Lindsay Elizabeth Ell (born 20 March 1989) is a Canadian-American country pop singer, songwriter, guitarist and television personality from Calgary, Alberta. Her music incorporates elements of rock and blues.  She is signed to the US record label Stoney Creek Records, an imprint of Broken Bow Records. Her debut extended play, Worth the Wait, was released in March 2017. Her first full-length country album, The Project, was released in August 2017 and debuted at No. 1 on the Billboard Country Album Sales chart.

Early life
Lindsay Ell was born in Calgary. She started playing the piano at six, until she discovered her father's collection of guitars scattered throughout the house, switching at age eight; "I fell in love with the guitar," says Lindsay. "It's a huge part of who I am." Lindsay fell in love with the blues and started songwriting at age 10. Ell was valedictorian for her class at Bishop Carroll High School, from which she graduated a year early. She went on to study business at the University of Calgary and music at the Berklee College of Music, in addition to pursuing her music career.

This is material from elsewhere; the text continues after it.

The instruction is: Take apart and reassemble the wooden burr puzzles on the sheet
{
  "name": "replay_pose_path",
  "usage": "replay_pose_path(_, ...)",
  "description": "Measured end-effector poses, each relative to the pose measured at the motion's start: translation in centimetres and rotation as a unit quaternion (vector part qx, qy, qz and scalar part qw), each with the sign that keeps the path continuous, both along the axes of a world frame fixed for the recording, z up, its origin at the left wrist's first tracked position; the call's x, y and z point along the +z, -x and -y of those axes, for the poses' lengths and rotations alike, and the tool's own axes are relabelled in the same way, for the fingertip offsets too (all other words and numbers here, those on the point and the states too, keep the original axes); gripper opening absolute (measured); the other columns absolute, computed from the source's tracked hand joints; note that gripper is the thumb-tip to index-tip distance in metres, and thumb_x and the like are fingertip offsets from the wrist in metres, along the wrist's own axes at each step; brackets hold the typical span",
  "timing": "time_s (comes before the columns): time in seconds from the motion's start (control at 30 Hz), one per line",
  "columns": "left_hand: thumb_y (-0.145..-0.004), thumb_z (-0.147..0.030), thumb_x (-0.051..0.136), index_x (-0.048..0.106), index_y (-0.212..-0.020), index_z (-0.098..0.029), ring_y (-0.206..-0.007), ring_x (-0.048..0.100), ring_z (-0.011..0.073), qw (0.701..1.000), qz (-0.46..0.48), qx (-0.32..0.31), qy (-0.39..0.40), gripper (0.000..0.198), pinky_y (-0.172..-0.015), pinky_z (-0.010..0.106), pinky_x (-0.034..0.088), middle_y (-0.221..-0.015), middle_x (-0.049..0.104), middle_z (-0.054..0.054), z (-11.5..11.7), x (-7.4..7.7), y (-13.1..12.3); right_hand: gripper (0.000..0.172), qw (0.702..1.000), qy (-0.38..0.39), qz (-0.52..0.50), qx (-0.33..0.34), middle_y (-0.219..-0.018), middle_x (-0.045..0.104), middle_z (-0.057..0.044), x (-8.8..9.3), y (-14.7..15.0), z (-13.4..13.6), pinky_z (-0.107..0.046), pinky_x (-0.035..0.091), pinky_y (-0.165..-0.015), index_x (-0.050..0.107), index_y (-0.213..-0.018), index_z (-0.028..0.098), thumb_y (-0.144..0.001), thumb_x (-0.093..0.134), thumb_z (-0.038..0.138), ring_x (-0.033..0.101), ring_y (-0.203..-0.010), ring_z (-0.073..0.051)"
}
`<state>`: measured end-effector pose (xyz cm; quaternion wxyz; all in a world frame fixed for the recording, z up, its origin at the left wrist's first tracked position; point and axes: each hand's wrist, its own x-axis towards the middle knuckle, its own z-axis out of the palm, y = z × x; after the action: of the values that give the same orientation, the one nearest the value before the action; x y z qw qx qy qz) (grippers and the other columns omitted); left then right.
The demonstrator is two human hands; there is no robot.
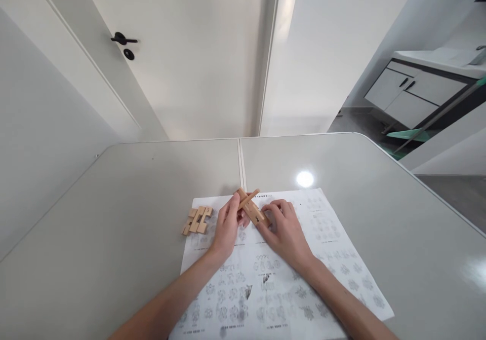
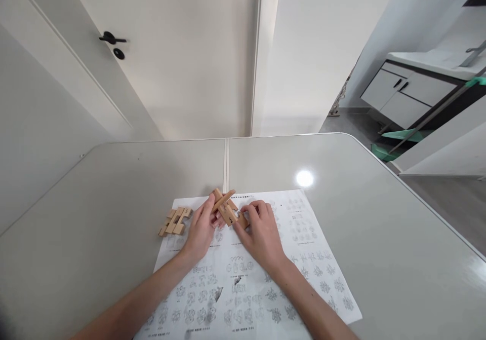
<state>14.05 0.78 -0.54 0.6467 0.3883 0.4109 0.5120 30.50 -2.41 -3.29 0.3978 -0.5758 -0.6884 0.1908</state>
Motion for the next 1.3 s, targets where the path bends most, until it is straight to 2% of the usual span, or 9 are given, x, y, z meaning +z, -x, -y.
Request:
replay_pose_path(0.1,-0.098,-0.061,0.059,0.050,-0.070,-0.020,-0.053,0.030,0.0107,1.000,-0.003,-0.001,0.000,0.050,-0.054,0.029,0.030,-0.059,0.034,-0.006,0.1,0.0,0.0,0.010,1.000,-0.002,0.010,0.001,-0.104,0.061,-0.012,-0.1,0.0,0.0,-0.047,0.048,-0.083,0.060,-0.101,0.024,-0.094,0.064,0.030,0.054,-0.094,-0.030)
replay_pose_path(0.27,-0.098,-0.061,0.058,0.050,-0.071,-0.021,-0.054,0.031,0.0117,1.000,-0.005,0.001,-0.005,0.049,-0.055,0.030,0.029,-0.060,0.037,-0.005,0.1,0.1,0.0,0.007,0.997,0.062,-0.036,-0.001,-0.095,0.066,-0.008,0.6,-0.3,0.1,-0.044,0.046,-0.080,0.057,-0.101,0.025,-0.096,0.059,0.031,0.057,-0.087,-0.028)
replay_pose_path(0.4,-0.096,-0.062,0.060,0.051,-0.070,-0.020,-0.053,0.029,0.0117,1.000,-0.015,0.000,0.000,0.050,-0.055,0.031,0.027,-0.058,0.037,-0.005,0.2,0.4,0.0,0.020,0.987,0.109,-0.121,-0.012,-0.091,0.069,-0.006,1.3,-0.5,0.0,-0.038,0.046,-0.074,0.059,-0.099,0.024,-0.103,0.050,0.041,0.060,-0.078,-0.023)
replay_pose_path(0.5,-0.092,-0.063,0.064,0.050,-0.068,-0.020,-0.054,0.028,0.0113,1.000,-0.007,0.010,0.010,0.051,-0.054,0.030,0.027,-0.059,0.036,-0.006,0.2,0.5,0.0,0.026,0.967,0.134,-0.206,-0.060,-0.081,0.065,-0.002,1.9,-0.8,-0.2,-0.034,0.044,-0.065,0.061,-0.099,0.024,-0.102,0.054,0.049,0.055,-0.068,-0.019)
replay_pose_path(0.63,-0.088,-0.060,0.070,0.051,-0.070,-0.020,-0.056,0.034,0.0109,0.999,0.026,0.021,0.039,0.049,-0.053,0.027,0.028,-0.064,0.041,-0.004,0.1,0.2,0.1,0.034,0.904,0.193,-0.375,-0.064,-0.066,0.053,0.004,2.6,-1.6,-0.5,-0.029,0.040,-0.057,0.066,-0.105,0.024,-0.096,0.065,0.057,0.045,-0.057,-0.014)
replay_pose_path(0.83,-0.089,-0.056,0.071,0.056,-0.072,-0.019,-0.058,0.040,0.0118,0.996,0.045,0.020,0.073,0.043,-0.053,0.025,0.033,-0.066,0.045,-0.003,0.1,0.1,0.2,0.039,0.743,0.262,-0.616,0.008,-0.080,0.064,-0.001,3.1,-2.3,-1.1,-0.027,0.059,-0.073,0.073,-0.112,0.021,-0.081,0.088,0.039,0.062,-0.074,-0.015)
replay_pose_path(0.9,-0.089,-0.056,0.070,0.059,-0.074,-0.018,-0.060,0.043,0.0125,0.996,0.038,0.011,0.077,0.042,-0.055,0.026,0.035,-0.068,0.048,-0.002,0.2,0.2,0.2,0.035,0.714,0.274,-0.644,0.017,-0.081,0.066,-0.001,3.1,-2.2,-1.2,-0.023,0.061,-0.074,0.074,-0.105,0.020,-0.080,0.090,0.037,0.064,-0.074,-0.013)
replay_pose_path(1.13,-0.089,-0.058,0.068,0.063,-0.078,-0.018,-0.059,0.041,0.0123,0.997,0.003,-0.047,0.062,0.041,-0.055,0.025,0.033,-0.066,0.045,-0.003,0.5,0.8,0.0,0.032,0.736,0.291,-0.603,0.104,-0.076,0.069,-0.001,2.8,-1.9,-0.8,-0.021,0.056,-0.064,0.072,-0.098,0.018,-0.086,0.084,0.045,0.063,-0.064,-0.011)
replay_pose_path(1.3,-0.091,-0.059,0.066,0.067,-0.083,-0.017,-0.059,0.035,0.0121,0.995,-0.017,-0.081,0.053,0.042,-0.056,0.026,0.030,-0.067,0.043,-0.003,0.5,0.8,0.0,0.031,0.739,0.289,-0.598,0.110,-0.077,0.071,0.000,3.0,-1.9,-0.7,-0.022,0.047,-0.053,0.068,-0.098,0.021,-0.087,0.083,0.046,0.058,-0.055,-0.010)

Ell officially became an American citizen on December 8, 2022.

Career
Randy Bachman discovered Ell when she was only 15 years old. Bachman described her as "the most talented and multi-faceted artist I've come across in many years". Bachman co-wrote and produced her first album Consider This. It was recorded at Bachman's studio on Saltspring Island, and Ell herself co-wrote most of the 11 songs. The album was released in 2006 on Bachman's record label Ranbach Music and distributed by Fontana North. Ell toured with blues guitarist Buddy Guy in 2008. On her 2009 album, Alone, she moved to a more acoustic sound compared to her debut.

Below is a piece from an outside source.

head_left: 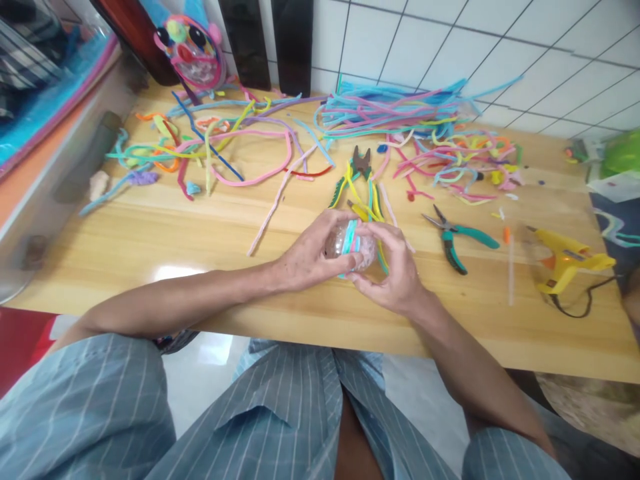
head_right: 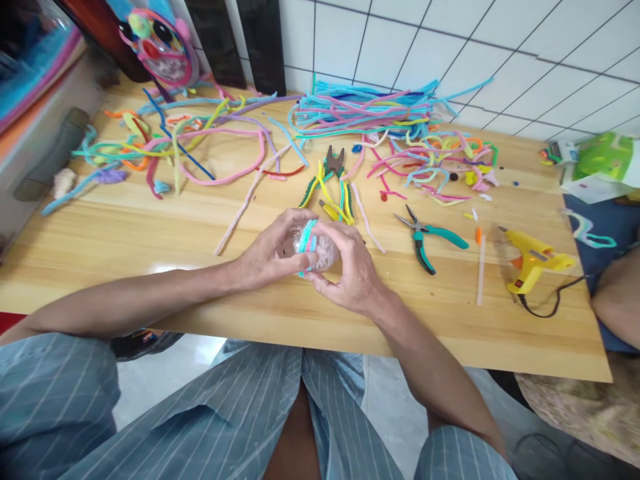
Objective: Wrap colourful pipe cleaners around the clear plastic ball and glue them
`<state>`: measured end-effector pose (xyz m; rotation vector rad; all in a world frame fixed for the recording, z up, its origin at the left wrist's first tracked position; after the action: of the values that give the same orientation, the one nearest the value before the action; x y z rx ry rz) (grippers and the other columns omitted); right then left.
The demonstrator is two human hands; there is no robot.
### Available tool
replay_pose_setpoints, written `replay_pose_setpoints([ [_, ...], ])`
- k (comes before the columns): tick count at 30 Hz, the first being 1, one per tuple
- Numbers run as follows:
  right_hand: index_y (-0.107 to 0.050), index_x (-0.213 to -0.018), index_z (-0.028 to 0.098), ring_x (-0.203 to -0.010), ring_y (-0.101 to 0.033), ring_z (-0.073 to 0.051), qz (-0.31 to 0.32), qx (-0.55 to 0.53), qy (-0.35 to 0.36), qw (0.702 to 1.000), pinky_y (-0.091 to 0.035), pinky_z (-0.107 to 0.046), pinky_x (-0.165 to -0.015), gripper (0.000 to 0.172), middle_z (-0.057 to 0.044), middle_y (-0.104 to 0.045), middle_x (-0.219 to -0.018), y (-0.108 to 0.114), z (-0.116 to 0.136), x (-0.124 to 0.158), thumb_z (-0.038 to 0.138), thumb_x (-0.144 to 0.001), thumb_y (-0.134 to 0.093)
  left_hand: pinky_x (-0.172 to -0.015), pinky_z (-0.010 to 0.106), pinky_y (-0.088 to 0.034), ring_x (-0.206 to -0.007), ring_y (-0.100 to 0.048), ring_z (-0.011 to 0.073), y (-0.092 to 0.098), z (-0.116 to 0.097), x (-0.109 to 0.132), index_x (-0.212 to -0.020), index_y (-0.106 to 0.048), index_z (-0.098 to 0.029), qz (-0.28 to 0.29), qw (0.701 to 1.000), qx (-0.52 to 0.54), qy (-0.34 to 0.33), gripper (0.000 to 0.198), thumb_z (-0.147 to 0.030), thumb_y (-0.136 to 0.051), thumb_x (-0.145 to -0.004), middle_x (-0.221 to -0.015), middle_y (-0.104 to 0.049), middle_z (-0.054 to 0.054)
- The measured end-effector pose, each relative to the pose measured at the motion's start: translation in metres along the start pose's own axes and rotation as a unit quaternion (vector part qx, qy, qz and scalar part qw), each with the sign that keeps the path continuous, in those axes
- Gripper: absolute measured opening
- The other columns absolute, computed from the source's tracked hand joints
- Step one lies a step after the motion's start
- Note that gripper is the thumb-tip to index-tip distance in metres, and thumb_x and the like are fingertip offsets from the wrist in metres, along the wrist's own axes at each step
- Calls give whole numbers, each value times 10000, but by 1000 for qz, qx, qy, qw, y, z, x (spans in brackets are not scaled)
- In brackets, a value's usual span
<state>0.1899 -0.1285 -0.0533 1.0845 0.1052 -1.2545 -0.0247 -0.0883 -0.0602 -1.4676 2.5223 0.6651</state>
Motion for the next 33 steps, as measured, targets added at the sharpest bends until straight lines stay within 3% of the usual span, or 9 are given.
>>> replay_pose_setpoints([
  [10,-435,-1725,386,-1344,-751,-405,-15,-9,15,1000,-660,-684,-1105,988,-120,-770,-1455,2,4,-1,338,-867,-923,-1176,472,-591,-1360,-672,269,3,-4,-2,-1550,-558,-280,-10,994,-29,-107,542,-454,-745,-1073,-1446,-680,134],
  [19,-440,-1723,378,-1309,-770,-410,-8,15,18,1000,-680,-684,-1070,976,-126,-791,-1410,4,7,-1,396,-874,-920,-1173,484,-600,-1360,-695,272,1,-5,0,-1528,-565,-269,-8,994,-51,-98,504,-499,-690,-1098,-1445,-710,144],
  [28,-520,-1656,340,-1305,-796,-370,5,70,26,997,-700,-607,-1068,791,-96,-825,-1389,6,16,-1,354,-944,-867,-1225,502,-581,-1399,-680,280,4,-8,-1,-1529,-566,-254,-17,992,-56,-114,480,-429,-693,-1100,-1458,-697,146],
  [33,-418,-1733,331,-1277,-800,-375,-16,82,41,996,-707,-606,-1035,898,-120,-831,-1371,4,19,0,395,-962,-875,-1175,494,-609,-1348,-700,284,4,-9,-1,-1541,-562,-243,19,994,-71,-86,478,-443,-655,-1117,-1445,-709,149],
])
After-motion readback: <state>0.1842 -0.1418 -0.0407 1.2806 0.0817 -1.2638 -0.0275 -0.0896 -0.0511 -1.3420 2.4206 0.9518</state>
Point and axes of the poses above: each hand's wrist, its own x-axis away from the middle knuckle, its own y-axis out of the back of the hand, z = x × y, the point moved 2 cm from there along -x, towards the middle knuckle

It was her first songwriting trip to Nashville that brought her full circle to her country roots. She travelled back and forth from Calgary to Nashville for a couple years to participate in songwriting sessions while playing as many live shows as she could to hone her craft. At the age of 21, she permanently moved to Nashville and signed with the US-based record label Stoney Creek Records.

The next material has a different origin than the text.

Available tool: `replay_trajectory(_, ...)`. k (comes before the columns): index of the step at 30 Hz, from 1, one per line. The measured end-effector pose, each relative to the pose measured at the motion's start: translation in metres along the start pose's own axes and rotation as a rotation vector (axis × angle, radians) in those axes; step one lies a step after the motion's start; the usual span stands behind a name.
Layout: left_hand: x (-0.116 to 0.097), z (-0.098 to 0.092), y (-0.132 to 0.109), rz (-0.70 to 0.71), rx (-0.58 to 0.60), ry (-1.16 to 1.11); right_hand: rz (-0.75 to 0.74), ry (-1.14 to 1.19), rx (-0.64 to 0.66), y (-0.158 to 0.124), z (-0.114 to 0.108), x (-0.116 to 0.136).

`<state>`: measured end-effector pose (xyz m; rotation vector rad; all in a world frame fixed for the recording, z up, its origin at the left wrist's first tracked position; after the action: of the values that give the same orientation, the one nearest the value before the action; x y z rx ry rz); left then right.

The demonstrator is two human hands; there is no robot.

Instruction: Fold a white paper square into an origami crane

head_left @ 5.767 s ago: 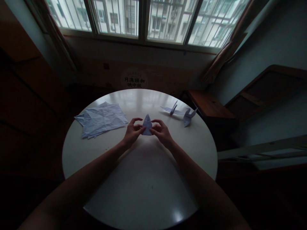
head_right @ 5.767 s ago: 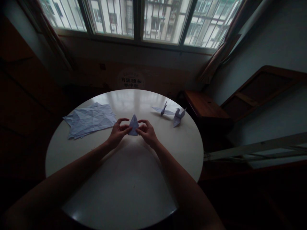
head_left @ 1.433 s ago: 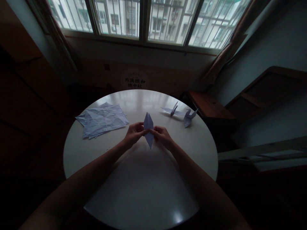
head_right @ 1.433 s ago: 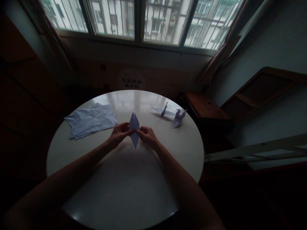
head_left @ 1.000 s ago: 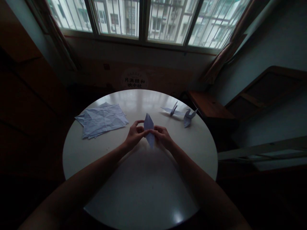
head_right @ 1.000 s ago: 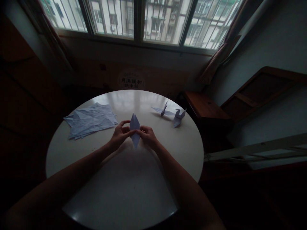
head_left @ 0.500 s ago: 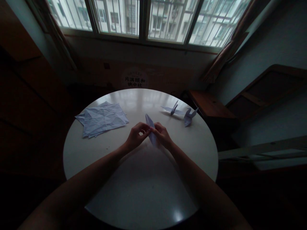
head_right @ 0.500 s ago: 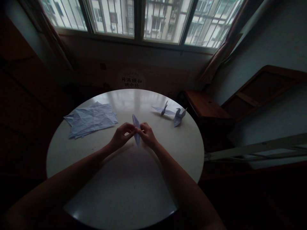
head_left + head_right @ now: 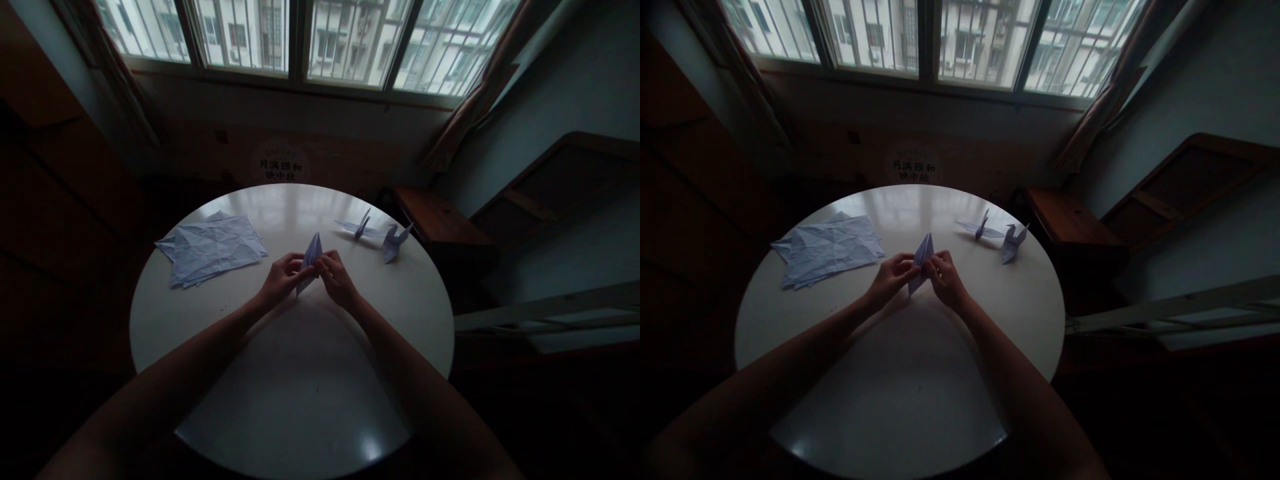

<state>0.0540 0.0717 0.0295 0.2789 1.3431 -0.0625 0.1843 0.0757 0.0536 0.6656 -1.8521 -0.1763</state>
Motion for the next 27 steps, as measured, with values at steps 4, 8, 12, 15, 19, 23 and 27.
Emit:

In December 2013, her first official single, "Trippin' on Us", debuted as the most added song for country music radio in both Canada and the United States with over 50 first week adds. Ell has since been called "a true triple threat" by Guitar World; "a star in the making" by Taste of Country and "a distinct figure in the modern country recording camp" by Country Weekly. Lindsay is a guitarist whose style has been influenced by John Mayer, Keith Urban, Stevie Ray Vaughan, Tommy Emmanuel, Chet Atkins, Buddy Guy, Randy Bachman, Eric Clapton and Jimi Hendrix. She typically plays a custom Les Paul Goddess and Martin acoustic guitars. She is an official Martin Guitar artist.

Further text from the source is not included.